Is using the "Enabled" status of a tag for visibility animation possible?

I have a template I've made for scanners on a conveyor system. This takes in a UDT of type "scanner" as a custom property and displays the different info that is contained in the scanner tag. I have a template repeater to display templates for all scanners in the system. The issue is that some of these scanners are used in tandem with one another, so some of the data doesn't necessarily need shown for that particular scanner (read rate, consecutive no-reads, etc...). If I have a tag of the scanner UDT disabled in that particular instance of the UDT (overridden to disable), can I base animation of the data display (visibility/enabled property) on that "enabled" property of my scanner sub-tags?

TL;DR: Can I bind an object's visibility or "enabled" property to the "enabled" property of an ignition tag?

My other option would be to add separate tags to my scanner UDT that indicate what needs shown, but I'd rather keep the UDT clean and not do that.

The answer to you're question is Yes you can bind an objects visibility or "enabled" property to the "enabled" property of a tag.

Have you tried to do this and it didn't work as expected?

1 Like

I just tried what you're probably talking about and did see it is able to work when binding to a specific tag. I'm trying to bind to a custom property, which is a tag being passed into my template. I don't see a place to select the "enabled" property of a tag in the property binding but I did see it in the tag binding.

Use and indirect tag binding. I just threw this onto a power table, because that happens to be what I am working on, but I think it illustrates what is needed.

2 Likes

I did exactly that. Luckily I already had the tag path as the main Template parameter and then the scanner type is an internal parameter which pulls from that tag path. The binding allows he .enabled to be selected, but when I disable the tag in the tag browser to test, I get the diagnostic error that the intValue is Bad_Disabled. And the numeric display doesn't go invisible. It just goes grey with the tag icon (ignore all the red, just look at "No Response Count" label and numeric display).

It seems like disabling the tag makes the reference to one of its properties bad.

Maybe you want a binding using isGood instead?

3 Likes

Because it is disabled. You will probably have to Opt-out of the overlay.

Or perhaps the isGood() expression will negate the need for that.

1 Like

maybe you could try using the isGood() expression function?

Paul, beat me to it :stuck_out_tongue:

1 Like

So first, the weird thing is that the No Response Count label didn't show a diagnostic issue with the visibility based on the "enabled" value when the tag is disabled (the previous screenshot did not include the correct animation on the label). It just doesn't animate on/off properly, but with no indication of why.

I tried the overlay opt-out, which I'd not known about before. Very helpful to know about, but didn't work like I needed here. It took the error overlay away, but still didn't allow the invisibility.

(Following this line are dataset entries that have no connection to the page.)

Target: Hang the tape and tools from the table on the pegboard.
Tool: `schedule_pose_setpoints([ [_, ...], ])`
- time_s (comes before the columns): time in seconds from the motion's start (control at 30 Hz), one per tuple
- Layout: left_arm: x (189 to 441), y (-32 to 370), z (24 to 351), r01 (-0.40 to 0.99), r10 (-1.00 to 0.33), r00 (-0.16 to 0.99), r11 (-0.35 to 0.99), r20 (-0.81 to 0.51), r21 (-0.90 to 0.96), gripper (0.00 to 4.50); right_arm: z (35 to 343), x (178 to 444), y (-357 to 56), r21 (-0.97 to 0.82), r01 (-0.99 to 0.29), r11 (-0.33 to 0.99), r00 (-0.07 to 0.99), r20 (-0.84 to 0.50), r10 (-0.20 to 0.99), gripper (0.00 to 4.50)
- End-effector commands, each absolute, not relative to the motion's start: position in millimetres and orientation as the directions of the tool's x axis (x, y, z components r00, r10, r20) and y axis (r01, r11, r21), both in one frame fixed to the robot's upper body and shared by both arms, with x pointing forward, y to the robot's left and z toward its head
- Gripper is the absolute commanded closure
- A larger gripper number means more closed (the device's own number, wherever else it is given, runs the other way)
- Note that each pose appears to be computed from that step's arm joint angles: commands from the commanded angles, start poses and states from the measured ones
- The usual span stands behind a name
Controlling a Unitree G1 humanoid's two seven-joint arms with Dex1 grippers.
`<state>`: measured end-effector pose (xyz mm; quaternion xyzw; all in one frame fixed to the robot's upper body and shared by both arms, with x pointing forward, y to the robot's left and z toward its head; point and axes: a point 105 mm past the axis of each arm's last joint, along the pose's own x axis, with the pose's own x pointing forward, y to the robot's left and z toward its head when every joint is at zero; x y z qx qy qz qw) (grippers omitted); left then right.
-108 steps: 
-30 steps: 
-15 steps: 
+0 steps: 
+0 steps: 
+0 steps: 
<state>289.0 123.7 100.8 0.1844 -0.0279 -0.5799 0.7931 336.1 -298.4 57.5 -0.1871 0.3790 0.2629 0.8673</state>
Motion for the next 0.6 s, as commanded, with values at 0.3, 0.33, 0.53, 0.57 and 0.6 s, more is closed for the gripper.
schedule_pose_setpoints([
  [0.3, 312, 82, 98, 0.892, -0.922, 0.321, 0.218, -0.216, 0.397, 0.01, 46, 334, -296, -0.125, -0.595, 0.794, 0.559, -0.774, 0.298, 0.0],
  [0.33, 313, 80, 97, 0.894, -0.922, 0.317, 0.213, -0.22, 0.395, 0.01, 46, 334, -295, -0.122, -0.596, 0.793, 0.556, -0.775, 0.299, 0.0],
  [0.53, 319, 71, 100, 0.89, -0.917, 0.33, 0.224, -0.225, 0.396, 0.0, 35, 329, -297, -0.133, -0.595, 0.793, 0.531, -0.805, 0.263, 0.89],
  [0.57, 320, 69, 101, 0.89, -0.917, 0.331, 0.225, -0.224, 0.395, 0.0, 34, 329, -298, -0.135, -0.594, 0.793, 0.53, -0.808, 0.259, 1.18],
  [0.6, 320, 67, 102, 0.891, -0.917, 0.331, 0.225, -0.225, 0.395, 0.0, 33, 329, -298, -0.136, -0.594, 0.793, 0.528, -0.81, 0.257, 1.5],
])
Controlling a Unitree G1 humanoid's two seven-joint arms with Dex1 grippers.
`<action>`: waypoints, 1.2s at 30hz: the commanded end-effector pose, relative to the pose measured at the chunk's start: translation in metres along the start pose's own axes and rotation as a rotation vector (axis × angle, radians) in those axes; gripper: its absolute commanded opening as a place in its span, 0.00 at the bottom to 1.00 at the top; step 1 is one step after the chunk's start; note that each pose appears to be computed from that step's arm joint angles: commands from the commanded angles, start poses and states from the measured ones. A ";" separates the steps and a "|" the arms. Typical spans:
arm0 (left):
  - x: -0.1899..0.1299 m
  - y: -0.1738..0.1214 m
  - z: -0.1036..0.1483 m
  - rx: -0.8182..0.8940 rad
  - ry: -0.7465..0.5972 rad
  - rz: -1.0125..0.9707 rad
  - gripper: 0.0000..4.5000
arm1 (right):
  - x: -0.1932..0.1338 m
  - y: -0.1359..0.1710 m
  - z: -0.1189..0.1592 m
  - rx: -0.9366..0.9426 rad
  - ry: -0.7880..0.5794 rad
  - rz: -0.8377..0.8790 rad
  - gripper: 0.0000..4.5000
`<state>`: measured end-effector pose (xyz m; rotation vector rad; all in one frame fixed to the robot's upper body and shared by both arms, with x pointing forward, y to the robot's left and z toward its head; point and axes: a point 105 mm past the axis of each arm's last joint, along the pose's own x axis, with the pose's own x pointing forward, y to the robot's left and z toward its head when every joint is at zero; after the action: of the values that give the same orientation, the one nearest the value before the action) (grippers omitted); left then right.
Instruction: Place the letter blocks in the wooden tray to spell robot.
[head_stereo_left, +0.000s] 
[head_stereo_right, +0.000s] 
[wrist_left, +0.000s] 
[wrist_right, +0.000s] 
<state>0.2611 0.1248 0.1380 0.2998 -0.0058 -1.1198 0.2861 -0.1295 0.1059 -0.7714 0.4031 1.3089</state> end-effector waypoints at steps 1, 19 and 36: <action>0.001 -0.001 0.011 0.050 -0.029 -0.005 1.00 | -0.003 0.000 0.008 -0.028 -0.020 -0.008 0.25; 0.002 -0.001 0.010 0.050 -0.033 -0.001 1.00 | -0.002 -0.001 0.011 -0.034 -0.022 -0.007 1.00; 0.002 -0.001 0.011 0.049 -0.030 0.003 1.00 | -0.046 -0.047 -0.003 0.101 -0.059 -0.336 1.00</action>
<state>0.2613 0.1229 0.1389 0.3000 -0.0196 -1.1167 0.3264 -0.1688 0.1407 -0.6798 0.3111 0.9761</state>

I then tried the isGood() test which does work, but I'm concerned about when there truly is a problem with the data quality of a tag that isn't disabled. I really only want it invisible if it's disabled. If there is a different error value, I'd like it to visibly indicate that via the overlay for diagnostic purposes. I'll try and see if I can just check for the value to equal "Bad_Disabled".

isGood() worked, but I'm concerned it's too broad of an assessment

In an expression, you can use qualityOf to match against a specific code:
https://docs.inductiveautomation.com/display/DOC81/qualityOf

e.g. qualityOf({path/to/tag}) == "Bad_Disabled"

2 Likes

I believe that's exactly what I'm looking for. I'm sure there might be a better approach to this whole thing, but for now that's gonna work for me. Thanks for all of your help!